Net energy metering. Hawaii has a net energy metering law, which requires that electric utilities offer net energy metering to eligible customer generators (i.e., a customer generator may be a net user or supplier of energy and will make payment to or receive credit from the electric utility accordingly). The 2004 Legislature amended the net energy metering law by expanding the definition of “eligible customer generator” to include government entities, increasing the maximum size of eligible net metered systems from 10 kilowatts (kw) to 50 kw, and limiting exemptions from additional requirements for systems meeting safety and performance standards to systems of 10 kw or less. The 2005 Legislature passed a law granting the PUC the authority to increase the maximum allowable capacity of eligible customer generators to an amount greater than 50 kw by rule or order. These amendments could have a negative effect on electric utility sales. However, based on experience under the 10 kw limit and assessment of market opportunity for 50 kw applications, management does not expect any such effect to be material. The PUC opened an investigative proceeding on net energy metering in April 2006.

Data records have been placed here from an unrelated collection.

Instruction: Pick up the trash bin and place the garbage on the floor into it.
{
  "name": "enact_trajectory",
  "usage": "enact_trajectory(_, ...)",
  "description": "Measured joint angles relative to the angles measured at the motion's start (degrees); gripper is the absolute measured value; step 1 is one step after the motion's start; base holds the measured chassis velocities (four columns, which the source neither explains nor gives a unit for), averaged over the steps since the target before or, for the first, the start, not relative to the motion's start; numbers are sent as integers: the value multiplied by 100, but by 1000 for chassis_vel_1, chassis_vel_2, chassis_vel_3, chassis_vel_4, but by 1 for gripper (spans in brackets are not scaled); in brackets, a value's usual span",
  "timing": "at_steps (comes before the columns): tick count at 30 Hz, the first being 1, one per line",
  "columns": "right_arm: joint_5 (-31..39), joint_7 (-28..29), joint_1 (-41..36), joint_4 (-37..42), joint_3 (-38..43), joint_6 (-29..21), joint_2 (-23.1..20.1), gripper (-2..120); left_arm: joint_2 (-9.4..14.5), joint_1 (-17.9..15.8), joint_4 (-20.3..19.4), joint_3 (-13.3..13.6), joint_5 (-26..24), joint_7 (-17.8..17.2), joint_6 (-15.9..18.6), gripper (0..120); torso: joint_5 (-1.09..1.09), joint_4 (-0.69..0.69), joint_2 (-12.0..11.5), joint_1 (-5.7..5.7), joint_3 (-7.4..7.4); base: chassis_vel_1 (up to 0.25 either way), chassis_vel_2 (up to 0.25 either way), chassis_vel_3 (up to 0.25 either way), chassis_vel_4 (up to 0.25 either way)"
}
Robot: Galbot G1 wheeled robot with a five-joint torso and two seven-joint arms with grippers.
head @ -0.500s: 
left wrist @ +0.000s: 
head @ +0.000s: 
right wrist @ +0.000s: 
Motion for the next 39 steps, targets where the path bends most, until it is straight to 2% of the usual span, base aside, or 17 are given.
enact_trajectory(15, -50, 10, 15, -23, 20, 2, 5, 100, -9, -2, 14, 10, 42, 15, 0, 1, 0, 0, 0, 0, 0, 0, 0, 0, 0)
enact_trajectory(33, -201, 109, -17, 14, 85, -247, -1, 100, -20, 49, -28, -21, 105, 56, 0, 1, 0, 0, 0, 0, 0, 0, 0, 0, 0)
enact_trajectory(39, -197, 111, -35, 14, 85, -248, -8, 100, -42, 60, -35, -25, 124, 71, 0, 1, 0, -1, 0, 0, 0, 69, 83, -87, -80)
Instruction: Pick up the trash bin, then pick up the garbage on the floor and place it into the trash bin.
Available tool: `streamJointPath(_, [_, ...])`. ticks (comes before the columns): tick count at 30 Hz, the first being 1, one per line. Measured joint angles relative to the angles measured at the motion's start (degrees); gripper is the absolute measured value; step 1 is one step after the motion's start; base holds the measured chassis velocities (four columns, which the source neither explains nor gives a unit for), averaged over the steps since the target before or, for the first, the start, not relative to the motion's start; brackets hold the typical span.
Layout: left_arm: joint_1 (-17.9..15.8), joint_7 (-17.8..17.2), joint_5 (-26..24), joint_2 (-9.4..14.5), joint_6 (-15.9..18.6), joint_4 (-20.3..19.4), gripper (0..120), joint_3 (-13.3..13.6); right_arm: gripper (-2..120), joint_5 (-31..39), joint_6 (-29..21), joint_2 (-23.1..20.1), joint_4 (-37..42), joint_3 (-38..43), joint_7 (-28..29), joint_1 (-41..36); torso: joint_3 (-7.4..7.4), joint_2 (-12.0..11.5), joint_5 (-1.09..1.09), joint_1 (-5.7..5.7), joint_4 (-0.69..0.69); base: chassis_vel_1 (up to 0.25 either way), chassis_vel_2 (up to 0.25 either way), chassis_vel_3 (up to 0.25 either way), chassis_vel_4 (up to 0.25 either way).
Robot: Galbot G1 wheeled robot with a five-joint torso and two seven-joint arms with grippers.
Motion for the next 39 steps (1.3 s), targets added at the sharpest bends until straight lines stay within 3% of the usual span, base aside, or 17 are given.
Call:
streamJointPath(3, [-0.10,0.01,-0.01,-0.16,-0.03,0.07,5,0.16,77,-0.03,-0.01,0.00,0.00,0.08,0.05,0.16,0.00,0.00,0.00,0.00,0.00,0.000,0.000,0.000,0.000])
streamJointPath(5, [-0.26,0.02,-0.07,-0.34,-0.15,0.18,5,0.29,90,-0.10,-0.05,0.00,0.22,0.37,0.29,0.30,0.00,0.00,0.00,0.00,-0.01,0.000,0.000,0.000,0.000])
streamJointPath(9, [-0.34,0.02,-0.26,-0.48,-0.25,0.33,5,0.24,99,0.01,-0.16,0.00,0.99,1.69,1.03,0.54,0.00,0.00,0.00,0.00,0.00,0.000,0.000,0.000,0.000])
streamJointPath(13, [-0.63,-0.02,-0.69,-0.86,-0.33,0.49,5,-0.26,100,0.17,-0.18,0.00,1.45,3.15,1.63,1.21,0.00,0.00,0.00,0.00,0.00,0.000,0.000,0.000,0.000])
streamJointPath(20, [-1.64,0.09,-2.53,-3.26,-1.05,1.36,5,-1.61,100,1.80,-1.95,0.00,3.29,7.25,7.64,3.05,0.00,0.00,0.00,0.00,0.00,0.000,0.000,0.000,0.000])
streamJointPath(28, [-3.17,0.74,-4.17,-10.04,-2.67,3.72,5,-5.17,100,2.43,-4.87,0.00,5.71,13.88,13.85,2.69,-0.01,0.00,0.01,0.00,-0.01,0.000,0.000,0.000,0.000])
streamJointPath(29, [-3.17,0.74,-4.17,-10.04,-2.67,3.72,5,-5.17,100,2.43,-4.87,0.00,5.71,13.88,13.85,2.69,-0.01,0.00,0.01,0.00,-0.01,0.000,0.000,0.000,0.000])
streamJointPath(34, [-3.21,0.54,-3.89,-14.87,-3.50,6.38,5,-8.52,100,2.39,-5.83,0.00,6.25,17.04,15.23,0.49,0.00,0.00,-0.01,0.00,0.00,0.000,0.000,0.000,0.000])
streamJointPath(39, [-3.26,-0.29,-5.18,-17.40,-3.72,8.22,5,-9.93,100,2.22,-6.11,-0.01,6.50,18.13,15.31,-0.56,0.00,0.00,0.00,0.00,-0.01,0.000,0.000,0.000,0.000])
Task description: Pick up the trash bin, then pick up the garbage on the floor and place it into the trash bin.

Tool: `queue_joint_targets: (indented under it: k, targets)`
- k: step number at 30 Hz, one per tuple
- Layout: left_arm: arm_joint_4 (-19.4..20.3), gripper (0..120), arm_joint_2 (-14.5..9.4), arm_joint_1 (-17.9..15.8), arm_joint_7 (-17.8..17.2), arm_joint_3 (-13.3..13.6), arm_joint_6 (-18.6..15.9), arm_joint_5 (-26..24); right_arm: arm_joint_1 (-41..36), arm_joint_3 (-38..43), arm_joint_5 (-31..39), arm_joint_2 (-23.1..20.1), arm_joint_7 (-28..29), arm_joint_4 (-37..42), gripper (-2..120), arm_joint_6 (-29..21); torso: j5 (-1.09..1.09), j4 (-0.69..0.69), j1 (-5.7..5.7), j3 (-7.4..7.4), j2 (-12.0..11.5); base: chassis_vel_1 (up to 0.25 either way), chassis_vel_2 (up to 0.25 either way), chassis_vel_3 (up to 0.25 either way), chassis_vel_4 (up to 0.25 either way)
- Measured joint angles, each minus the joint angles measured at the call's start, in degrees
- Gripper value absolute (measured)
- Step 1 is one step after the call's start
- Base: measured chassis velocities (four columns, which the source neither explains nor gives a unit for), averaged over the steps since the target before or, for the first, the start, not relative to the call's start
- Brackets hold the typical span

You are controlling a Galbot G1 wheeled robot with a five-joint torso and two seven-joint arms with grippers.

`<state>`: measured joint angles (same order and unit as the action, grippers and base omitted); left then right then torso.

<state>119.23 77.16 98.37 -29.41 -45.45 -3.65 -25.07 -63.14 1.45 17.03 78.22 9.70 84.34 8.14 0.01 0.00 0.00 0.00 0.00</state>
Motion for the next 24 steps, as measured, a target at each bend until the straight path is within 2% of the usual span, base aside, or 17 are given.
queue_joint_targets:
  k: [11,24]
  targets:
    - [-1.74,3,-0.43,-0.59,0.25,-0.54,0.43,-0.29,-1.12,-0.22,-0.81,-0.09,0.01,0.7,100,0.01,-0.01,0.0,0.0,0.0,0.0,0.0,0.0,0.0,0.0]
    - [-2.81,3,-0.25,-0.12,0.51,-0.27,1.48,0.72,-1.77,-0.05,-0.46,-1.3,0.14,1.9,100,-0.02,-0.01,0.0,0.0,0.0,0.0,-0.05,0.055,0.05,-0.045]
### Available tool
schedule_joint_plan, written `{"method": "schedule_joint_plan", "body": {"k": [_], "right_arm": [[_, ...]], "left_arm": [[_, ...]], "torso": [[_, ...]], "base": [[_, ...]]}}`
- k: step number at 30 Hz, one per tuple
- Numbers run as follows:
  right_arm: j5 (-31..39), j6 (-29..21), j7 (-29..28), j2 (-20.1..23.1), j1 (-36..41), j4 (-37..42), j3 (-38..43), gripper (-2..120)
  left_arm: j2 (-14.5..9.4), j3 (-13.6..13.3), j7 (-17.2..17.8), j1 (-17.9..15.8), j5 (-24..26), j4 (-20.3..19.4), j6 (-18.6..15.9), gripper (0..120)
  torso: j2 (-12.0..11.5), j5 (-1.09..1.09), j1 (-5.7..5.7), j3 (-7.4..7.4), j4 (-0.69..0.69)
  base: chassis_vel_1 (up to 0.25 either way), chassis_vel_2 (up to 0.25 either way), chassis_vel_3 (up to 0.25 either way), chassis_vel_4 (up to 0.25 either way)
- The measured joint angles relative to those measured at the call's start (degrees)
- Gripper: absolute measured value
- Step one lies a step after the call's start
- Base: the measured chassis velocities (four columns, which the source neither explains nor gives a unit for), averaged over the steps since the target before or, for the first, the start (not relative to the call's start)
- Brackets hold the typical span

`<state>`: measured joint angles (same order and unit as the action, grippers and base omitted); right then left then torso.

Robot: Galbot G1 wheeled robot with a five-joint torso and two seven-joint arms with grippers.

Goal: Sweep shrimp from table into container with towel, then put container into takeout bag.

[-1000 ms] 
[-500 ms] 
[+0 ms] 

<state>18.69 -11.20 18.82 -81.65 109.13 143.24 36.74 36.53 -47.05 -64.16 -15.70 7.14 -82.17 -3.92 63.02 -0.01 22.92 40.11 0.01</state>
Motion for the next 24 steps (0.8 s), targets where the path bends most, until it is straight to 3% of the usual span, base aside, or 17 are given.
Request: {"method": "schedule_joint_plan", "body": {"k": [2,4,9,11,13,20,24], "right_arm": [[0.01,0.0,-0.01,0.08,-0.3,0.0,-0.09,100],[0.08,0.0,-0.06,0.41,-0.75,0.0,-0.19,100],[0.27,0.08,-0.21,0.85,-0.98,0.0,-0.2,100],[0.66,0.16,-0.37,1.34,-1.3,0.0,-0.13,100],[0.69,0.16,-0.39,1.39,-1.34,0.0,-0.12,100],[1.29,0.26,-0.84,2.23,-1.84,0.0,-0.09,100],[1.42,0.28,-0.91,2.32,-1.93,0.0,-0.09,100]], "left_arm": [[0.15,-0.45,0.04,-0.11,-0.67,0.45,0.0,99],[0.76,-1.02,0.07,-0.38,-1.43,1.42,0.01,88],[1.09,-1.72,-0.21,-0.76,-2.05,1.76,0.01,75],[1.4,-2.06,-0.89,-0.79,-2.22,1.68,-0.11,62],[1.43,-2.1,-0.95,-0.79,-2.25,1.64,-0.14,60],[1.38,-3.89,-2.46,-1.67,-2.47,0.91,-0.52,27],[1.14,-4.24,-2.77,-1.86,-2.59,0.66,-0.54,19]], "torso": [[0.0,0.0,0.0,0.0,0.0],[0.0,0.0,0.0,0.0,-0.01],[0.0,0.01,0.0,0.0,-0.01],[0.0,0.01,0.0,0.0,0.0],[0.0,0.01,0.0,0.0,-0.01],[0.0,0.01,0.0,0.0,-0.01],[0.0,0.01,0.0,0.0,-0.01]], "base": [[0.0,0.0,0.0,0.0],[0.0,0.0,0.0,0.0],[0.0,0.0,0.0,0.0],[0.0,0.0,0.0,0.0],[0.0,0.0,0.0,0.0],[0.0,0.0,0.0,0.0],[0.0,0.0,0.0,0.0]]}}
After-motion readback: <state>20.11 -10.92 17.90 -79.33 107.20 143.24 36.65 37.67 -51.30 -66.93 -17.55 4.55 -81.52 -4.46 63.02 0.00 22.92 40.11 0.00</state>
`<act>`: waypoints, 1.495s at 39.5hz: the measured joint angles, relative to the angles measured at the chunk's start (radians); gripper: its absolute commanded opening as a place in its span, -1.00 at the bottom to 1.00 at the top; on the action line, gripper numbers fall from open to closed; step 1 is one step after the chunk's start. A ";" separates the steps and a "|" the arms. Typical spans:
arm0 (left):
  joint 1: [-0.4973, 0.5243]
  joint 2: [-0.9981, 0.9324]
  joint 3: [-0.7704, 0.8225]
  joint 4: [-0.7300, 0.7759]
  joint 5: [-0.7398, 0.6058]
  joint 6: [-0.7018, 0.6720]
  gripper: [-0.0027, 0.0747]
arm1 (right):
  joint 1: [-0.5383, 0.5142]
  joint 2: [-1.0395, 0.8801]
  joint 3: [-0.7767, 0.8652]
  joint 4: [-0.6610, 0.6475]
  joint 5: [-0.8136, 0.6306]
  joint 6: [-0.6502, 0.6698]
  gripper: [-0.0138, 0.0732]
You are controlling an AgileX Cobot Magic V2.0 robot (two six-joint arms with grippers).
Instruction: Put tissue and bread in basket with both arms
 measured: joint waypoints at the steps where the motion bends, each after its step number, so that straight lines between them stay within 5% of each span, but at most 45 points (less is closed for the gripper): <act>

Broadband over Power Line (BPL) technology
To evaluate the technical feasibility of the “Broadband over Power Line” (BPL) technology and its applications, HECO completed a small-scale trial of the BPL technology in 2005. Based on the favorable results of the trial, HECO has proceeded with a pilot in an expanded residential/commercial area in Honolulu, which is expected to run through at least the fourth quarter of 2006. The emphasis of the entire effort is primarily focused on automatic meter reading, which is aimed at enabling time of use rates for residential and commercial customers. Other BPL-enabled utility applications being evaluated include distribution system line monitoring, residential direct load control and monitoring of distribution substation equipment. HECO is also evaluating broadband information services that might potentially be provided by other service providers.
In October 2004, the Federal Communications Commission (FCC) released a Report and Order that amended and adopted new rules for Access Broadband over Power Line systems (Access BPL) and stated that an FCC goal in developing the rules for Access BPL “are therefore to provide a framework that will both facilitate the rapid introduction and development of BPL systems and protect licensed radio services from harmful interference.” Currently, there are no PUC regulations for electric utility applications of BPL systems.
Commitments and contingencies
See Note 5 of HECO’s “Notes to Consolidated Financial Statements.”
Recent accounting pronouncements and interpretations
See Note 7 of HECO’s “Notes to Consolidated Financial Statements.”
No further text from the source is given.